State how many lines in the records below include the word "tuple". Give nothing but that number.

Data provided:
■ ■ ■ ■

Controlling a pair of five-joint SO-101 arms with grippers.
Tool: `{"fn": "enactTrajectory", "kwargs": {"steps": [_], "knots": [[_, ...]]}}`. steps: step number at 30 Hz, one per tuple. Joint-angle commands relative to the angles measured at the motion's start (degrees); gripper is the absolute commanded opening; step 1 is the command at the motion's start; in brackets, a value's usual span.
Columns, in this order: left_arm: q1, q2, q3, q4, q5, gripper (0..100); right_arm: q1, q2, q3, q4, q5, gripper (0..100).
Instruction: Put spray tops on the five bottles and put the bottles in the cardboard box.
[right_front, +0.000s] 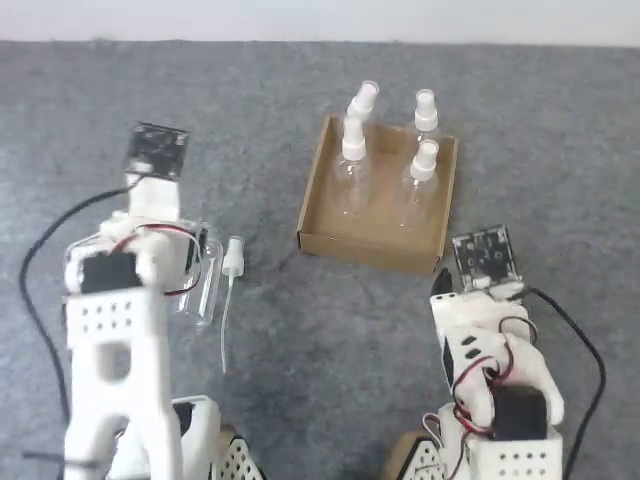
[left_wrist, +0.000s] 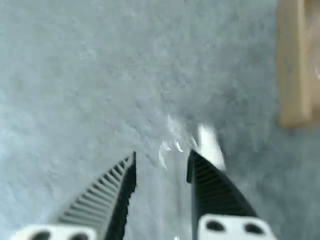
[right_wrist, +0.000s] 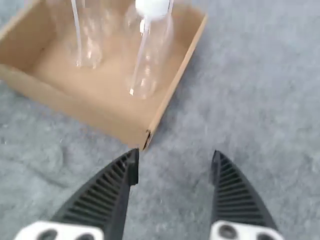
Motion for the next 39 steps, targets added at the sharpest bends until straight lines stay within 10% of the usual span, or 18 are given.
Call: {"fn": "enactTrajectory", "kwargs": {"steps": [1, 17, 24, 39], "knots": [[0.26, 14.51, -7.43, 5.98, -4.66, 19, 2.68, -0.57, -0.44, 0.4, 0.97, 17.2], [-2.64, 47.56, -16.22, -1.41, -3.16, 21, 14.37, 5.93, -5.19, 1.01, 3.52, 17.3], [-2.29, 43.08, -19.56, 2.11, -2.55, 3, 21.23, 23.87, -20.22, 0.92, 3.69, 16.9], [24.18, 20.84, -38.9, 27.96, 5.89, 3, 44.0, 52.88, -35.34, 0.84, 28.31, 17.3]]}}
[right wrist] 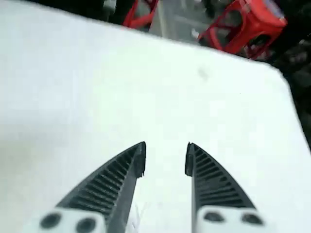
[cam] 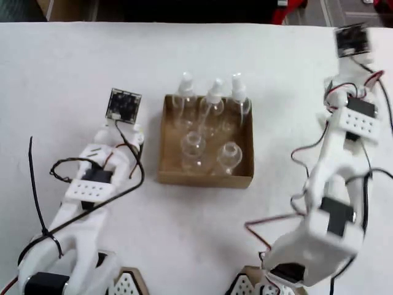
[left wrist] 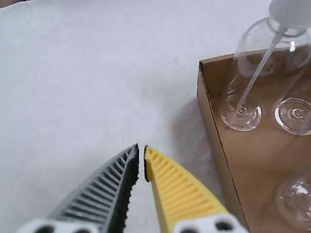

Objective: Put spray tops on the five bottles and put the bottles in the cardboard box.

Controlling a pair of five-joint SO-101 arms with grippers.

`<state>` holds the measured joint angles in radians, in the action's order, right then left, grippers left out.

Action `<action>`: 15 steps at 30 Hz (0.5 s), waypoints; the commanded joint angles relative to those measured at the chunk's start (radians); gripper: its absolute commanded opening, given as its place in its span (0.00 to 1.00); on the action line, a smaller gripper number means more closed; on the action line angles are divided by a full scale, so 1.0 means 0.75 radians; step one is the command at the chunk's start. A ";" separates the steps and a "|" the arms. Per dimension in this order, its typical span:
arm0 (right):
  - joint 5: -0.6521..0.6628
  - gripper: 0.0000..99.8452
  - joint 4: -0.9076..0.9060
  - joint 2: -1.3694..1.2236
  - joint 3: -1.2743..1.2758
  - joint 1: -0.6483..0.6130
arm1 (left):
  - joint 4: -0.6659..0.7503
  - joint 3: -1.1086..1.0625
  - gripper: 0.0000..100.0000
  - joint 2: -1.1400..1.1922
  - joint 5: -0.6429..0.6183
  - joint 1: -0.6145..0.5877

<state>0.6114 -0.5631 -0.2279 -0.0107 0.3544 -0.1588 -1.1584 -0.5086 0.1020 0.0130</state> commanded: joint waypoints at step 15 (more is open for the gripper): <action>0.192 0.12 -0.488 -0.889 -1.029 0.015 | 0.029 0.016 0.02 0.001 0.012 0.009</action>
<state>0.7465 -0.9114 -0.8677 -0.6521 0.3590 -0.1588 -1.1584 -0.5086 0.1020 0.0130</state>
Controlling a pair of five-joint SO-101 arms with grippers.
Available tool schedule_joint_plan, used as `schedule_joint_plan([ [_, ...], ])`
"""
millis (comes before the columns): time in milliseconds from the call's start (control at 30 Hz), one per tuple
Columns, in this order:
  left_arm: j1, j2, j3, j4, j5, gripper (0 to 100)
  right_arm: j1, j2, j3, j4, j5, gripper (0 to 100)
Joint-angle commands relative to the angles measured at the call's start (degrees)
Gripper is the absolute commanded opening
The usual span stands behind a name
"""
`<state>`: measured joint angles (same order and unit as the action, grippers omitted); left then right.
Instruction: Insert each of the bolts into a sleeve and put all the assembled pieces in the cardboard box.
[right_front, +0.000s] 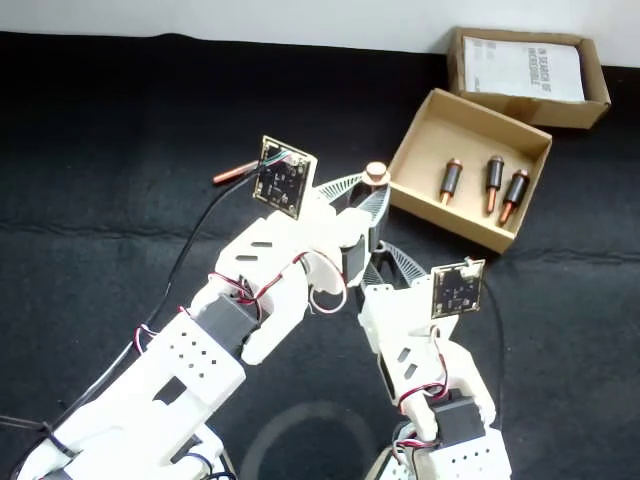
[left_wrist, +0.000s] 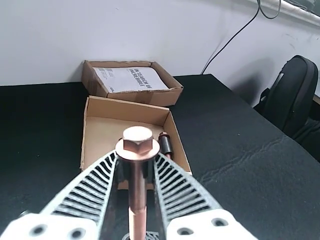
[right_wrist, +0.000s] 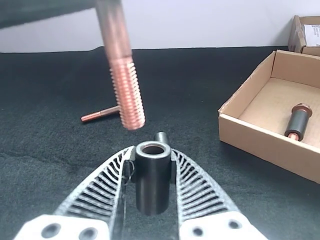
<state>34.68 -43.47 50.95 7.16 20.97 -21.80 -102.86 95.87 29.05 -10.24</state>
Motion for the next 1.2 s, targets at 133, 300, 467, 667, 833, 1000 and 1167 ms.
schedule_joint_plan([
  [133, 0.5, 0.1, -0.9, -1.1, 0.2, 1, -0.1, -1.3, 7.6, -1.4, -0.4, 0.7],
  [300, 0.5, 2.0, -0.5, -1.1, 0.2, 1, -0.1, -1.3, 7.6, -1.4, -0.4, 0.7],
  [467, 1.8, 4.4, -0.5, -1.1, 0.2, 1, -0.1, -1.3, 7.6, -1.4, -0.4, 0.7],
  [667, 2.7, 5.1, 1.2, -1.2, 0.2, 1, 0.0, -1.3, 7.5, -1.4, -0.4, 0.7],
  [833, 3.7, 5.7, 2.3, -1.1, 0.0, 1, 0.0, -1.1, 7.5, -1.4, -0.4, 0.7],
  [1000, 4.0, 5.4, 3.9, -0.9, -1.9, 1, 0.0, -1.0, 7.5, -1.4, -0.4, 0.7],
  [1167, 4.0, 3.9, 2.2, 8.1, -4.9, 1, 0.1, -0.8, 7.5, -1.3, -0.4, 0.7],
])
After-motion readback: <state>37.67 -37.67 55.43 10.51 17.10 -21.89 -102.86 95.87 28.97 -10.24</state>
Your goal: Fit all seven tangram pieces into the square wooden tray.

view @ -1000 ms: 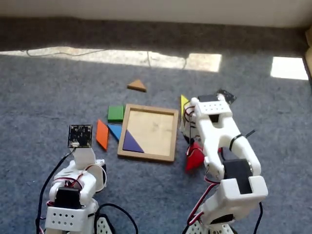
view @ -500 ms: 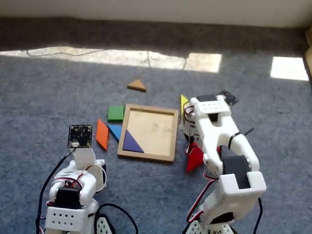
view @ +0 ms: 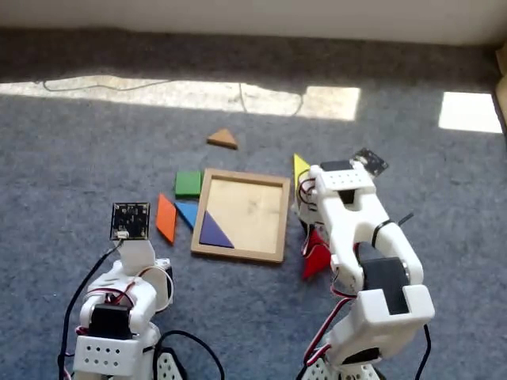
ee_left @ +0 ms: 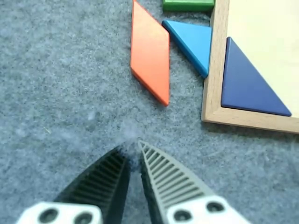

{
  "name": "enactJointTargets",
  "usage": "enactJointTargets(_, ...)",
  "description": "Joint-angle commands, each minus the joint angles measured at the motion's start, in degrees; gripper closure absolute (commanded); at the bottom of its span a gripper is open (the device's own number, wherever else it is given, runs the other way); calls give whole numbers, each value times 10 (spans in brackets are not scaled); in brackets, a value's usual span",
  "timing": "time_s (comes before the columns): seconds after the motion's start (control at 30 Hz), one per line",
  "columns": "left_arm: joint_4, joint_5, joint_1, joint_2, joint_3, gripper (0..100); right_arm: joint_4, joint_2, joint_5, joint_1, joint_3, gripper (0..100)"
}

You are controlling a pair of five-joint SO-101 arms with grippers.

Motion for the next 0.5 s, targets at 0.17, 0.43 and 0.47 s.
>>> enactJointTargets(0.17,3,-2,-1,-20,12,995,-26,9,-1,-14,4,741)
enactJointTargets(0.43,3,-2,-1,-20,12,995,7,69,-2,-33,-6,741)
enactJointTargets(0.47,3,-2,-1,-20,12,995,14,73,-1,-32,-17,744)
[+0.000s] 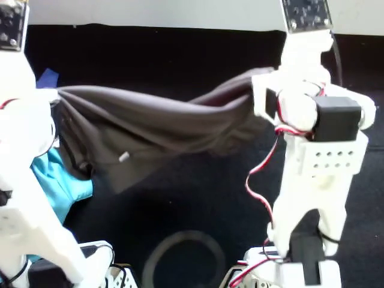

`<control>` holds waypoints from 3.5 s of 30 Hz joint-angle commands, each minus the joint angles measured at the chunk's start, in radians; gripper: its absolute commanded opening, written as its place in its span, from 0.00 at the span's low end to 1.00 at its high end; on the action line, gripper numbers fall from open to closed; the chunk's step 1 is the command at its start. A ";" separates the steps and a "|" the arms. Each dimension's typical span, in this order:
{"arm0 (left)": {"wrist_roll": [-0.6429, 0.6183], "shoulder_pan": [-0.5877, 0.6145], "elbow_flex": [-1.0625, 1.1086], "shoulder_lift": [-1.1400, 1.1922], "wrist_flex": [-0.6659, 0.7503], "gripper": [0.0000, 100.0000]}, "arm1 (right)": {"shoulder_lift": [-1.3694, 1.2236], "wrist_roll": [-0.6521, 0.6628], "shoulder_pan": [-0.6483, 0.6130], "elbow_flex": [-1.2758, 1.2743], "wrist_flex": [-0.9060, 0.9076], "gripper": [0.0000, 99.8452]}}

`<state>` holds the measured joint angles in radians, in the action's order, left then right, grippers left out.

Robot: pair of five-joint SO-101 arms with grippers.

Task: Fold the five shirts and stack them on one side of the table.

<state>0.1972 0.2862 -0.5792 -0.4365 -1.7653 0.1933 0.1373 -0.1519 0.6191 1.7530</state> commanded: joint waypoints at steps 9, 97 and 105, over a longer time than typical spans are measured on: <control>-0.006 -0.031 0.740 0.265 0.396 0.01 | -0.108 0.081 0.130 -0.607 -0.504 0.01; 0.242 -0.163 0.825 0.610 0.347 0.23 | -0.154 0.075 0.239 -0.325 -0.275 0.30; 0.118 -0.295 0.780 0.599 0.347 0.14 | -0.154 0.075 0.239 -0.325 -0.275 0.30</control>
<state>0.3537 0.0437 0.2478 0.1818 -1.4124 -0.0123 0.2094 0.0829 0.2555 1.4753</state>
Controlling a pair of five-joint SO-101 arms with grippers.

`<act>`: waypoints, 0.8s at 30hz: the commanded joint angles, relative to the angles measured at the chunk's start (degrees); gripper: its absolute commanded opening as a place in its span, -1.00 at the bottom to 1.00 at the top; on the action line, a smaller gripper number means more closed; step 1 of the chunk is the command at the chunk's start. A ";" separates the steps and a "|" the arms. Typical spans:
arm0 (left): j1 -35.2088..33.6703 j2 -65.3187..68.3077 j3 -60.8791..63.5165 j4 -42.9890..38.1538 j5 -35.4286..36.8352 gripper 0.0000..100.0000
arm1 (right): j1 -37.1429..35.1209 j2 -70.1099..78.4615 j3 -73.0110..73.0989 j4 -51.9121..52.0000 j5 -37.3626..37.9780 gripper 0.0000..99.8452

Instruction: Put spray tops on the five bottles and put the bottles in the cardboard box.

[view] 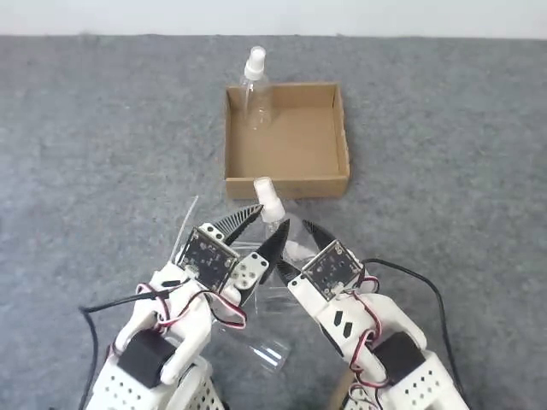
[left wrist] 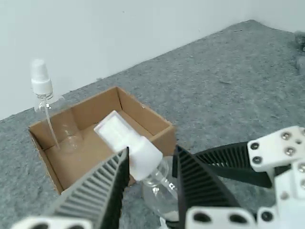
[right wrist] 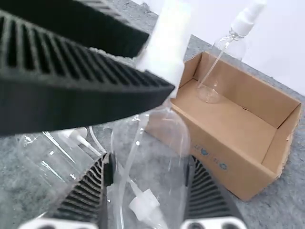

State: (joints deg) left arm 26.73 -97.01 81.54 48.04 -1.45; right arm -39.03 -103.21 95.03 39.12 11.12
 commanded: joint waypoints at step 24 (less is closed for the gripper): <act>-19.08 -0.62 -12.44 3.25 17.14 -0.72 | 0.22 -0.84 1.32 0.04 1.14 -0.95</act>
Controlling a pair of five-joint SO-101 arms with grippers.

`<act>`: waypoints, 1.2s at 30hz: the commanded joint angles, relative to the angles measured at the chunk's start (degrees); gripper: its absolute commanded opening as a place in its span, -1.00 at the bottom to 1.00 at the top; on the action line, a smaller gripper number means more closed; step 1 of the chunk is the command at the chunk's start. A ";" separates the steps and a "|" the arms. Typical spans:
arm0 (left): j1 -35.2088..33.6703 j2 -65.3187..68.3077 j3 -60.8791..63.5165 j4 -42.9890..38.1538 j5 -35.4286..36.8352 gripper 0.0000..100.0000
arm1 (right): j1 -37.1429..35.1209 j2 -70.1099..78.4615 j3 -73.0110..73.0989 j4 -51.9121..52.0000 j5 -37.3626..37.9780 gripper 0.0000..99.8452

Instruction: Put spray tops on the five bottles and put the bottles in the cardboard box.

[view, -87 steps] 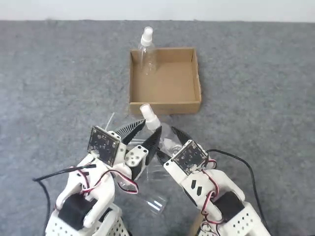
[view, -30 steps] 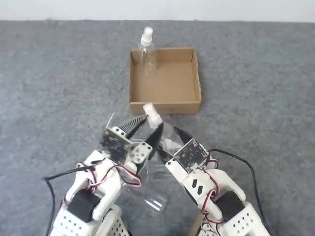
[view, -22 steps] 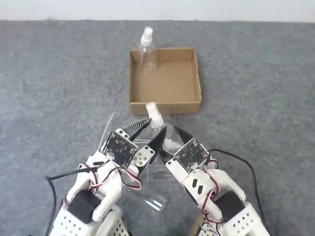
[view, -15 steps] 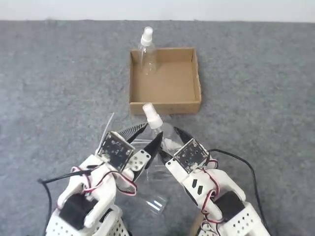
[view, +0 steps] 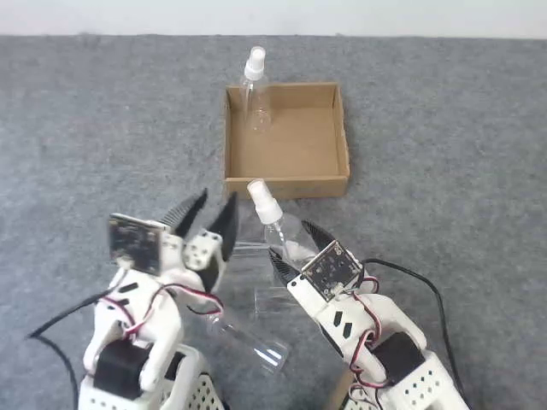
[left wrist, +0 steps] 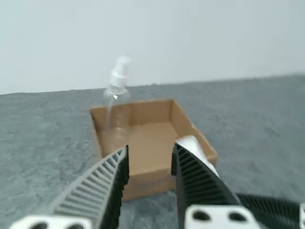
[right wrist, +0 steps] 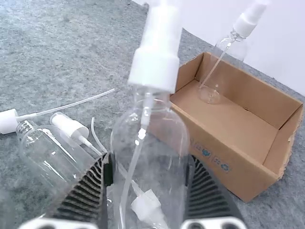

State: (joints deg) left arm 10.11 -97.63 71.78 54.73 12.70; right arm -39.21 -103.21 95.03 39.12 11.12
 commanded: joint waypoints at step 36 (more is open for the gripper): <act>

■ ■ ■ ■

Written solution: 2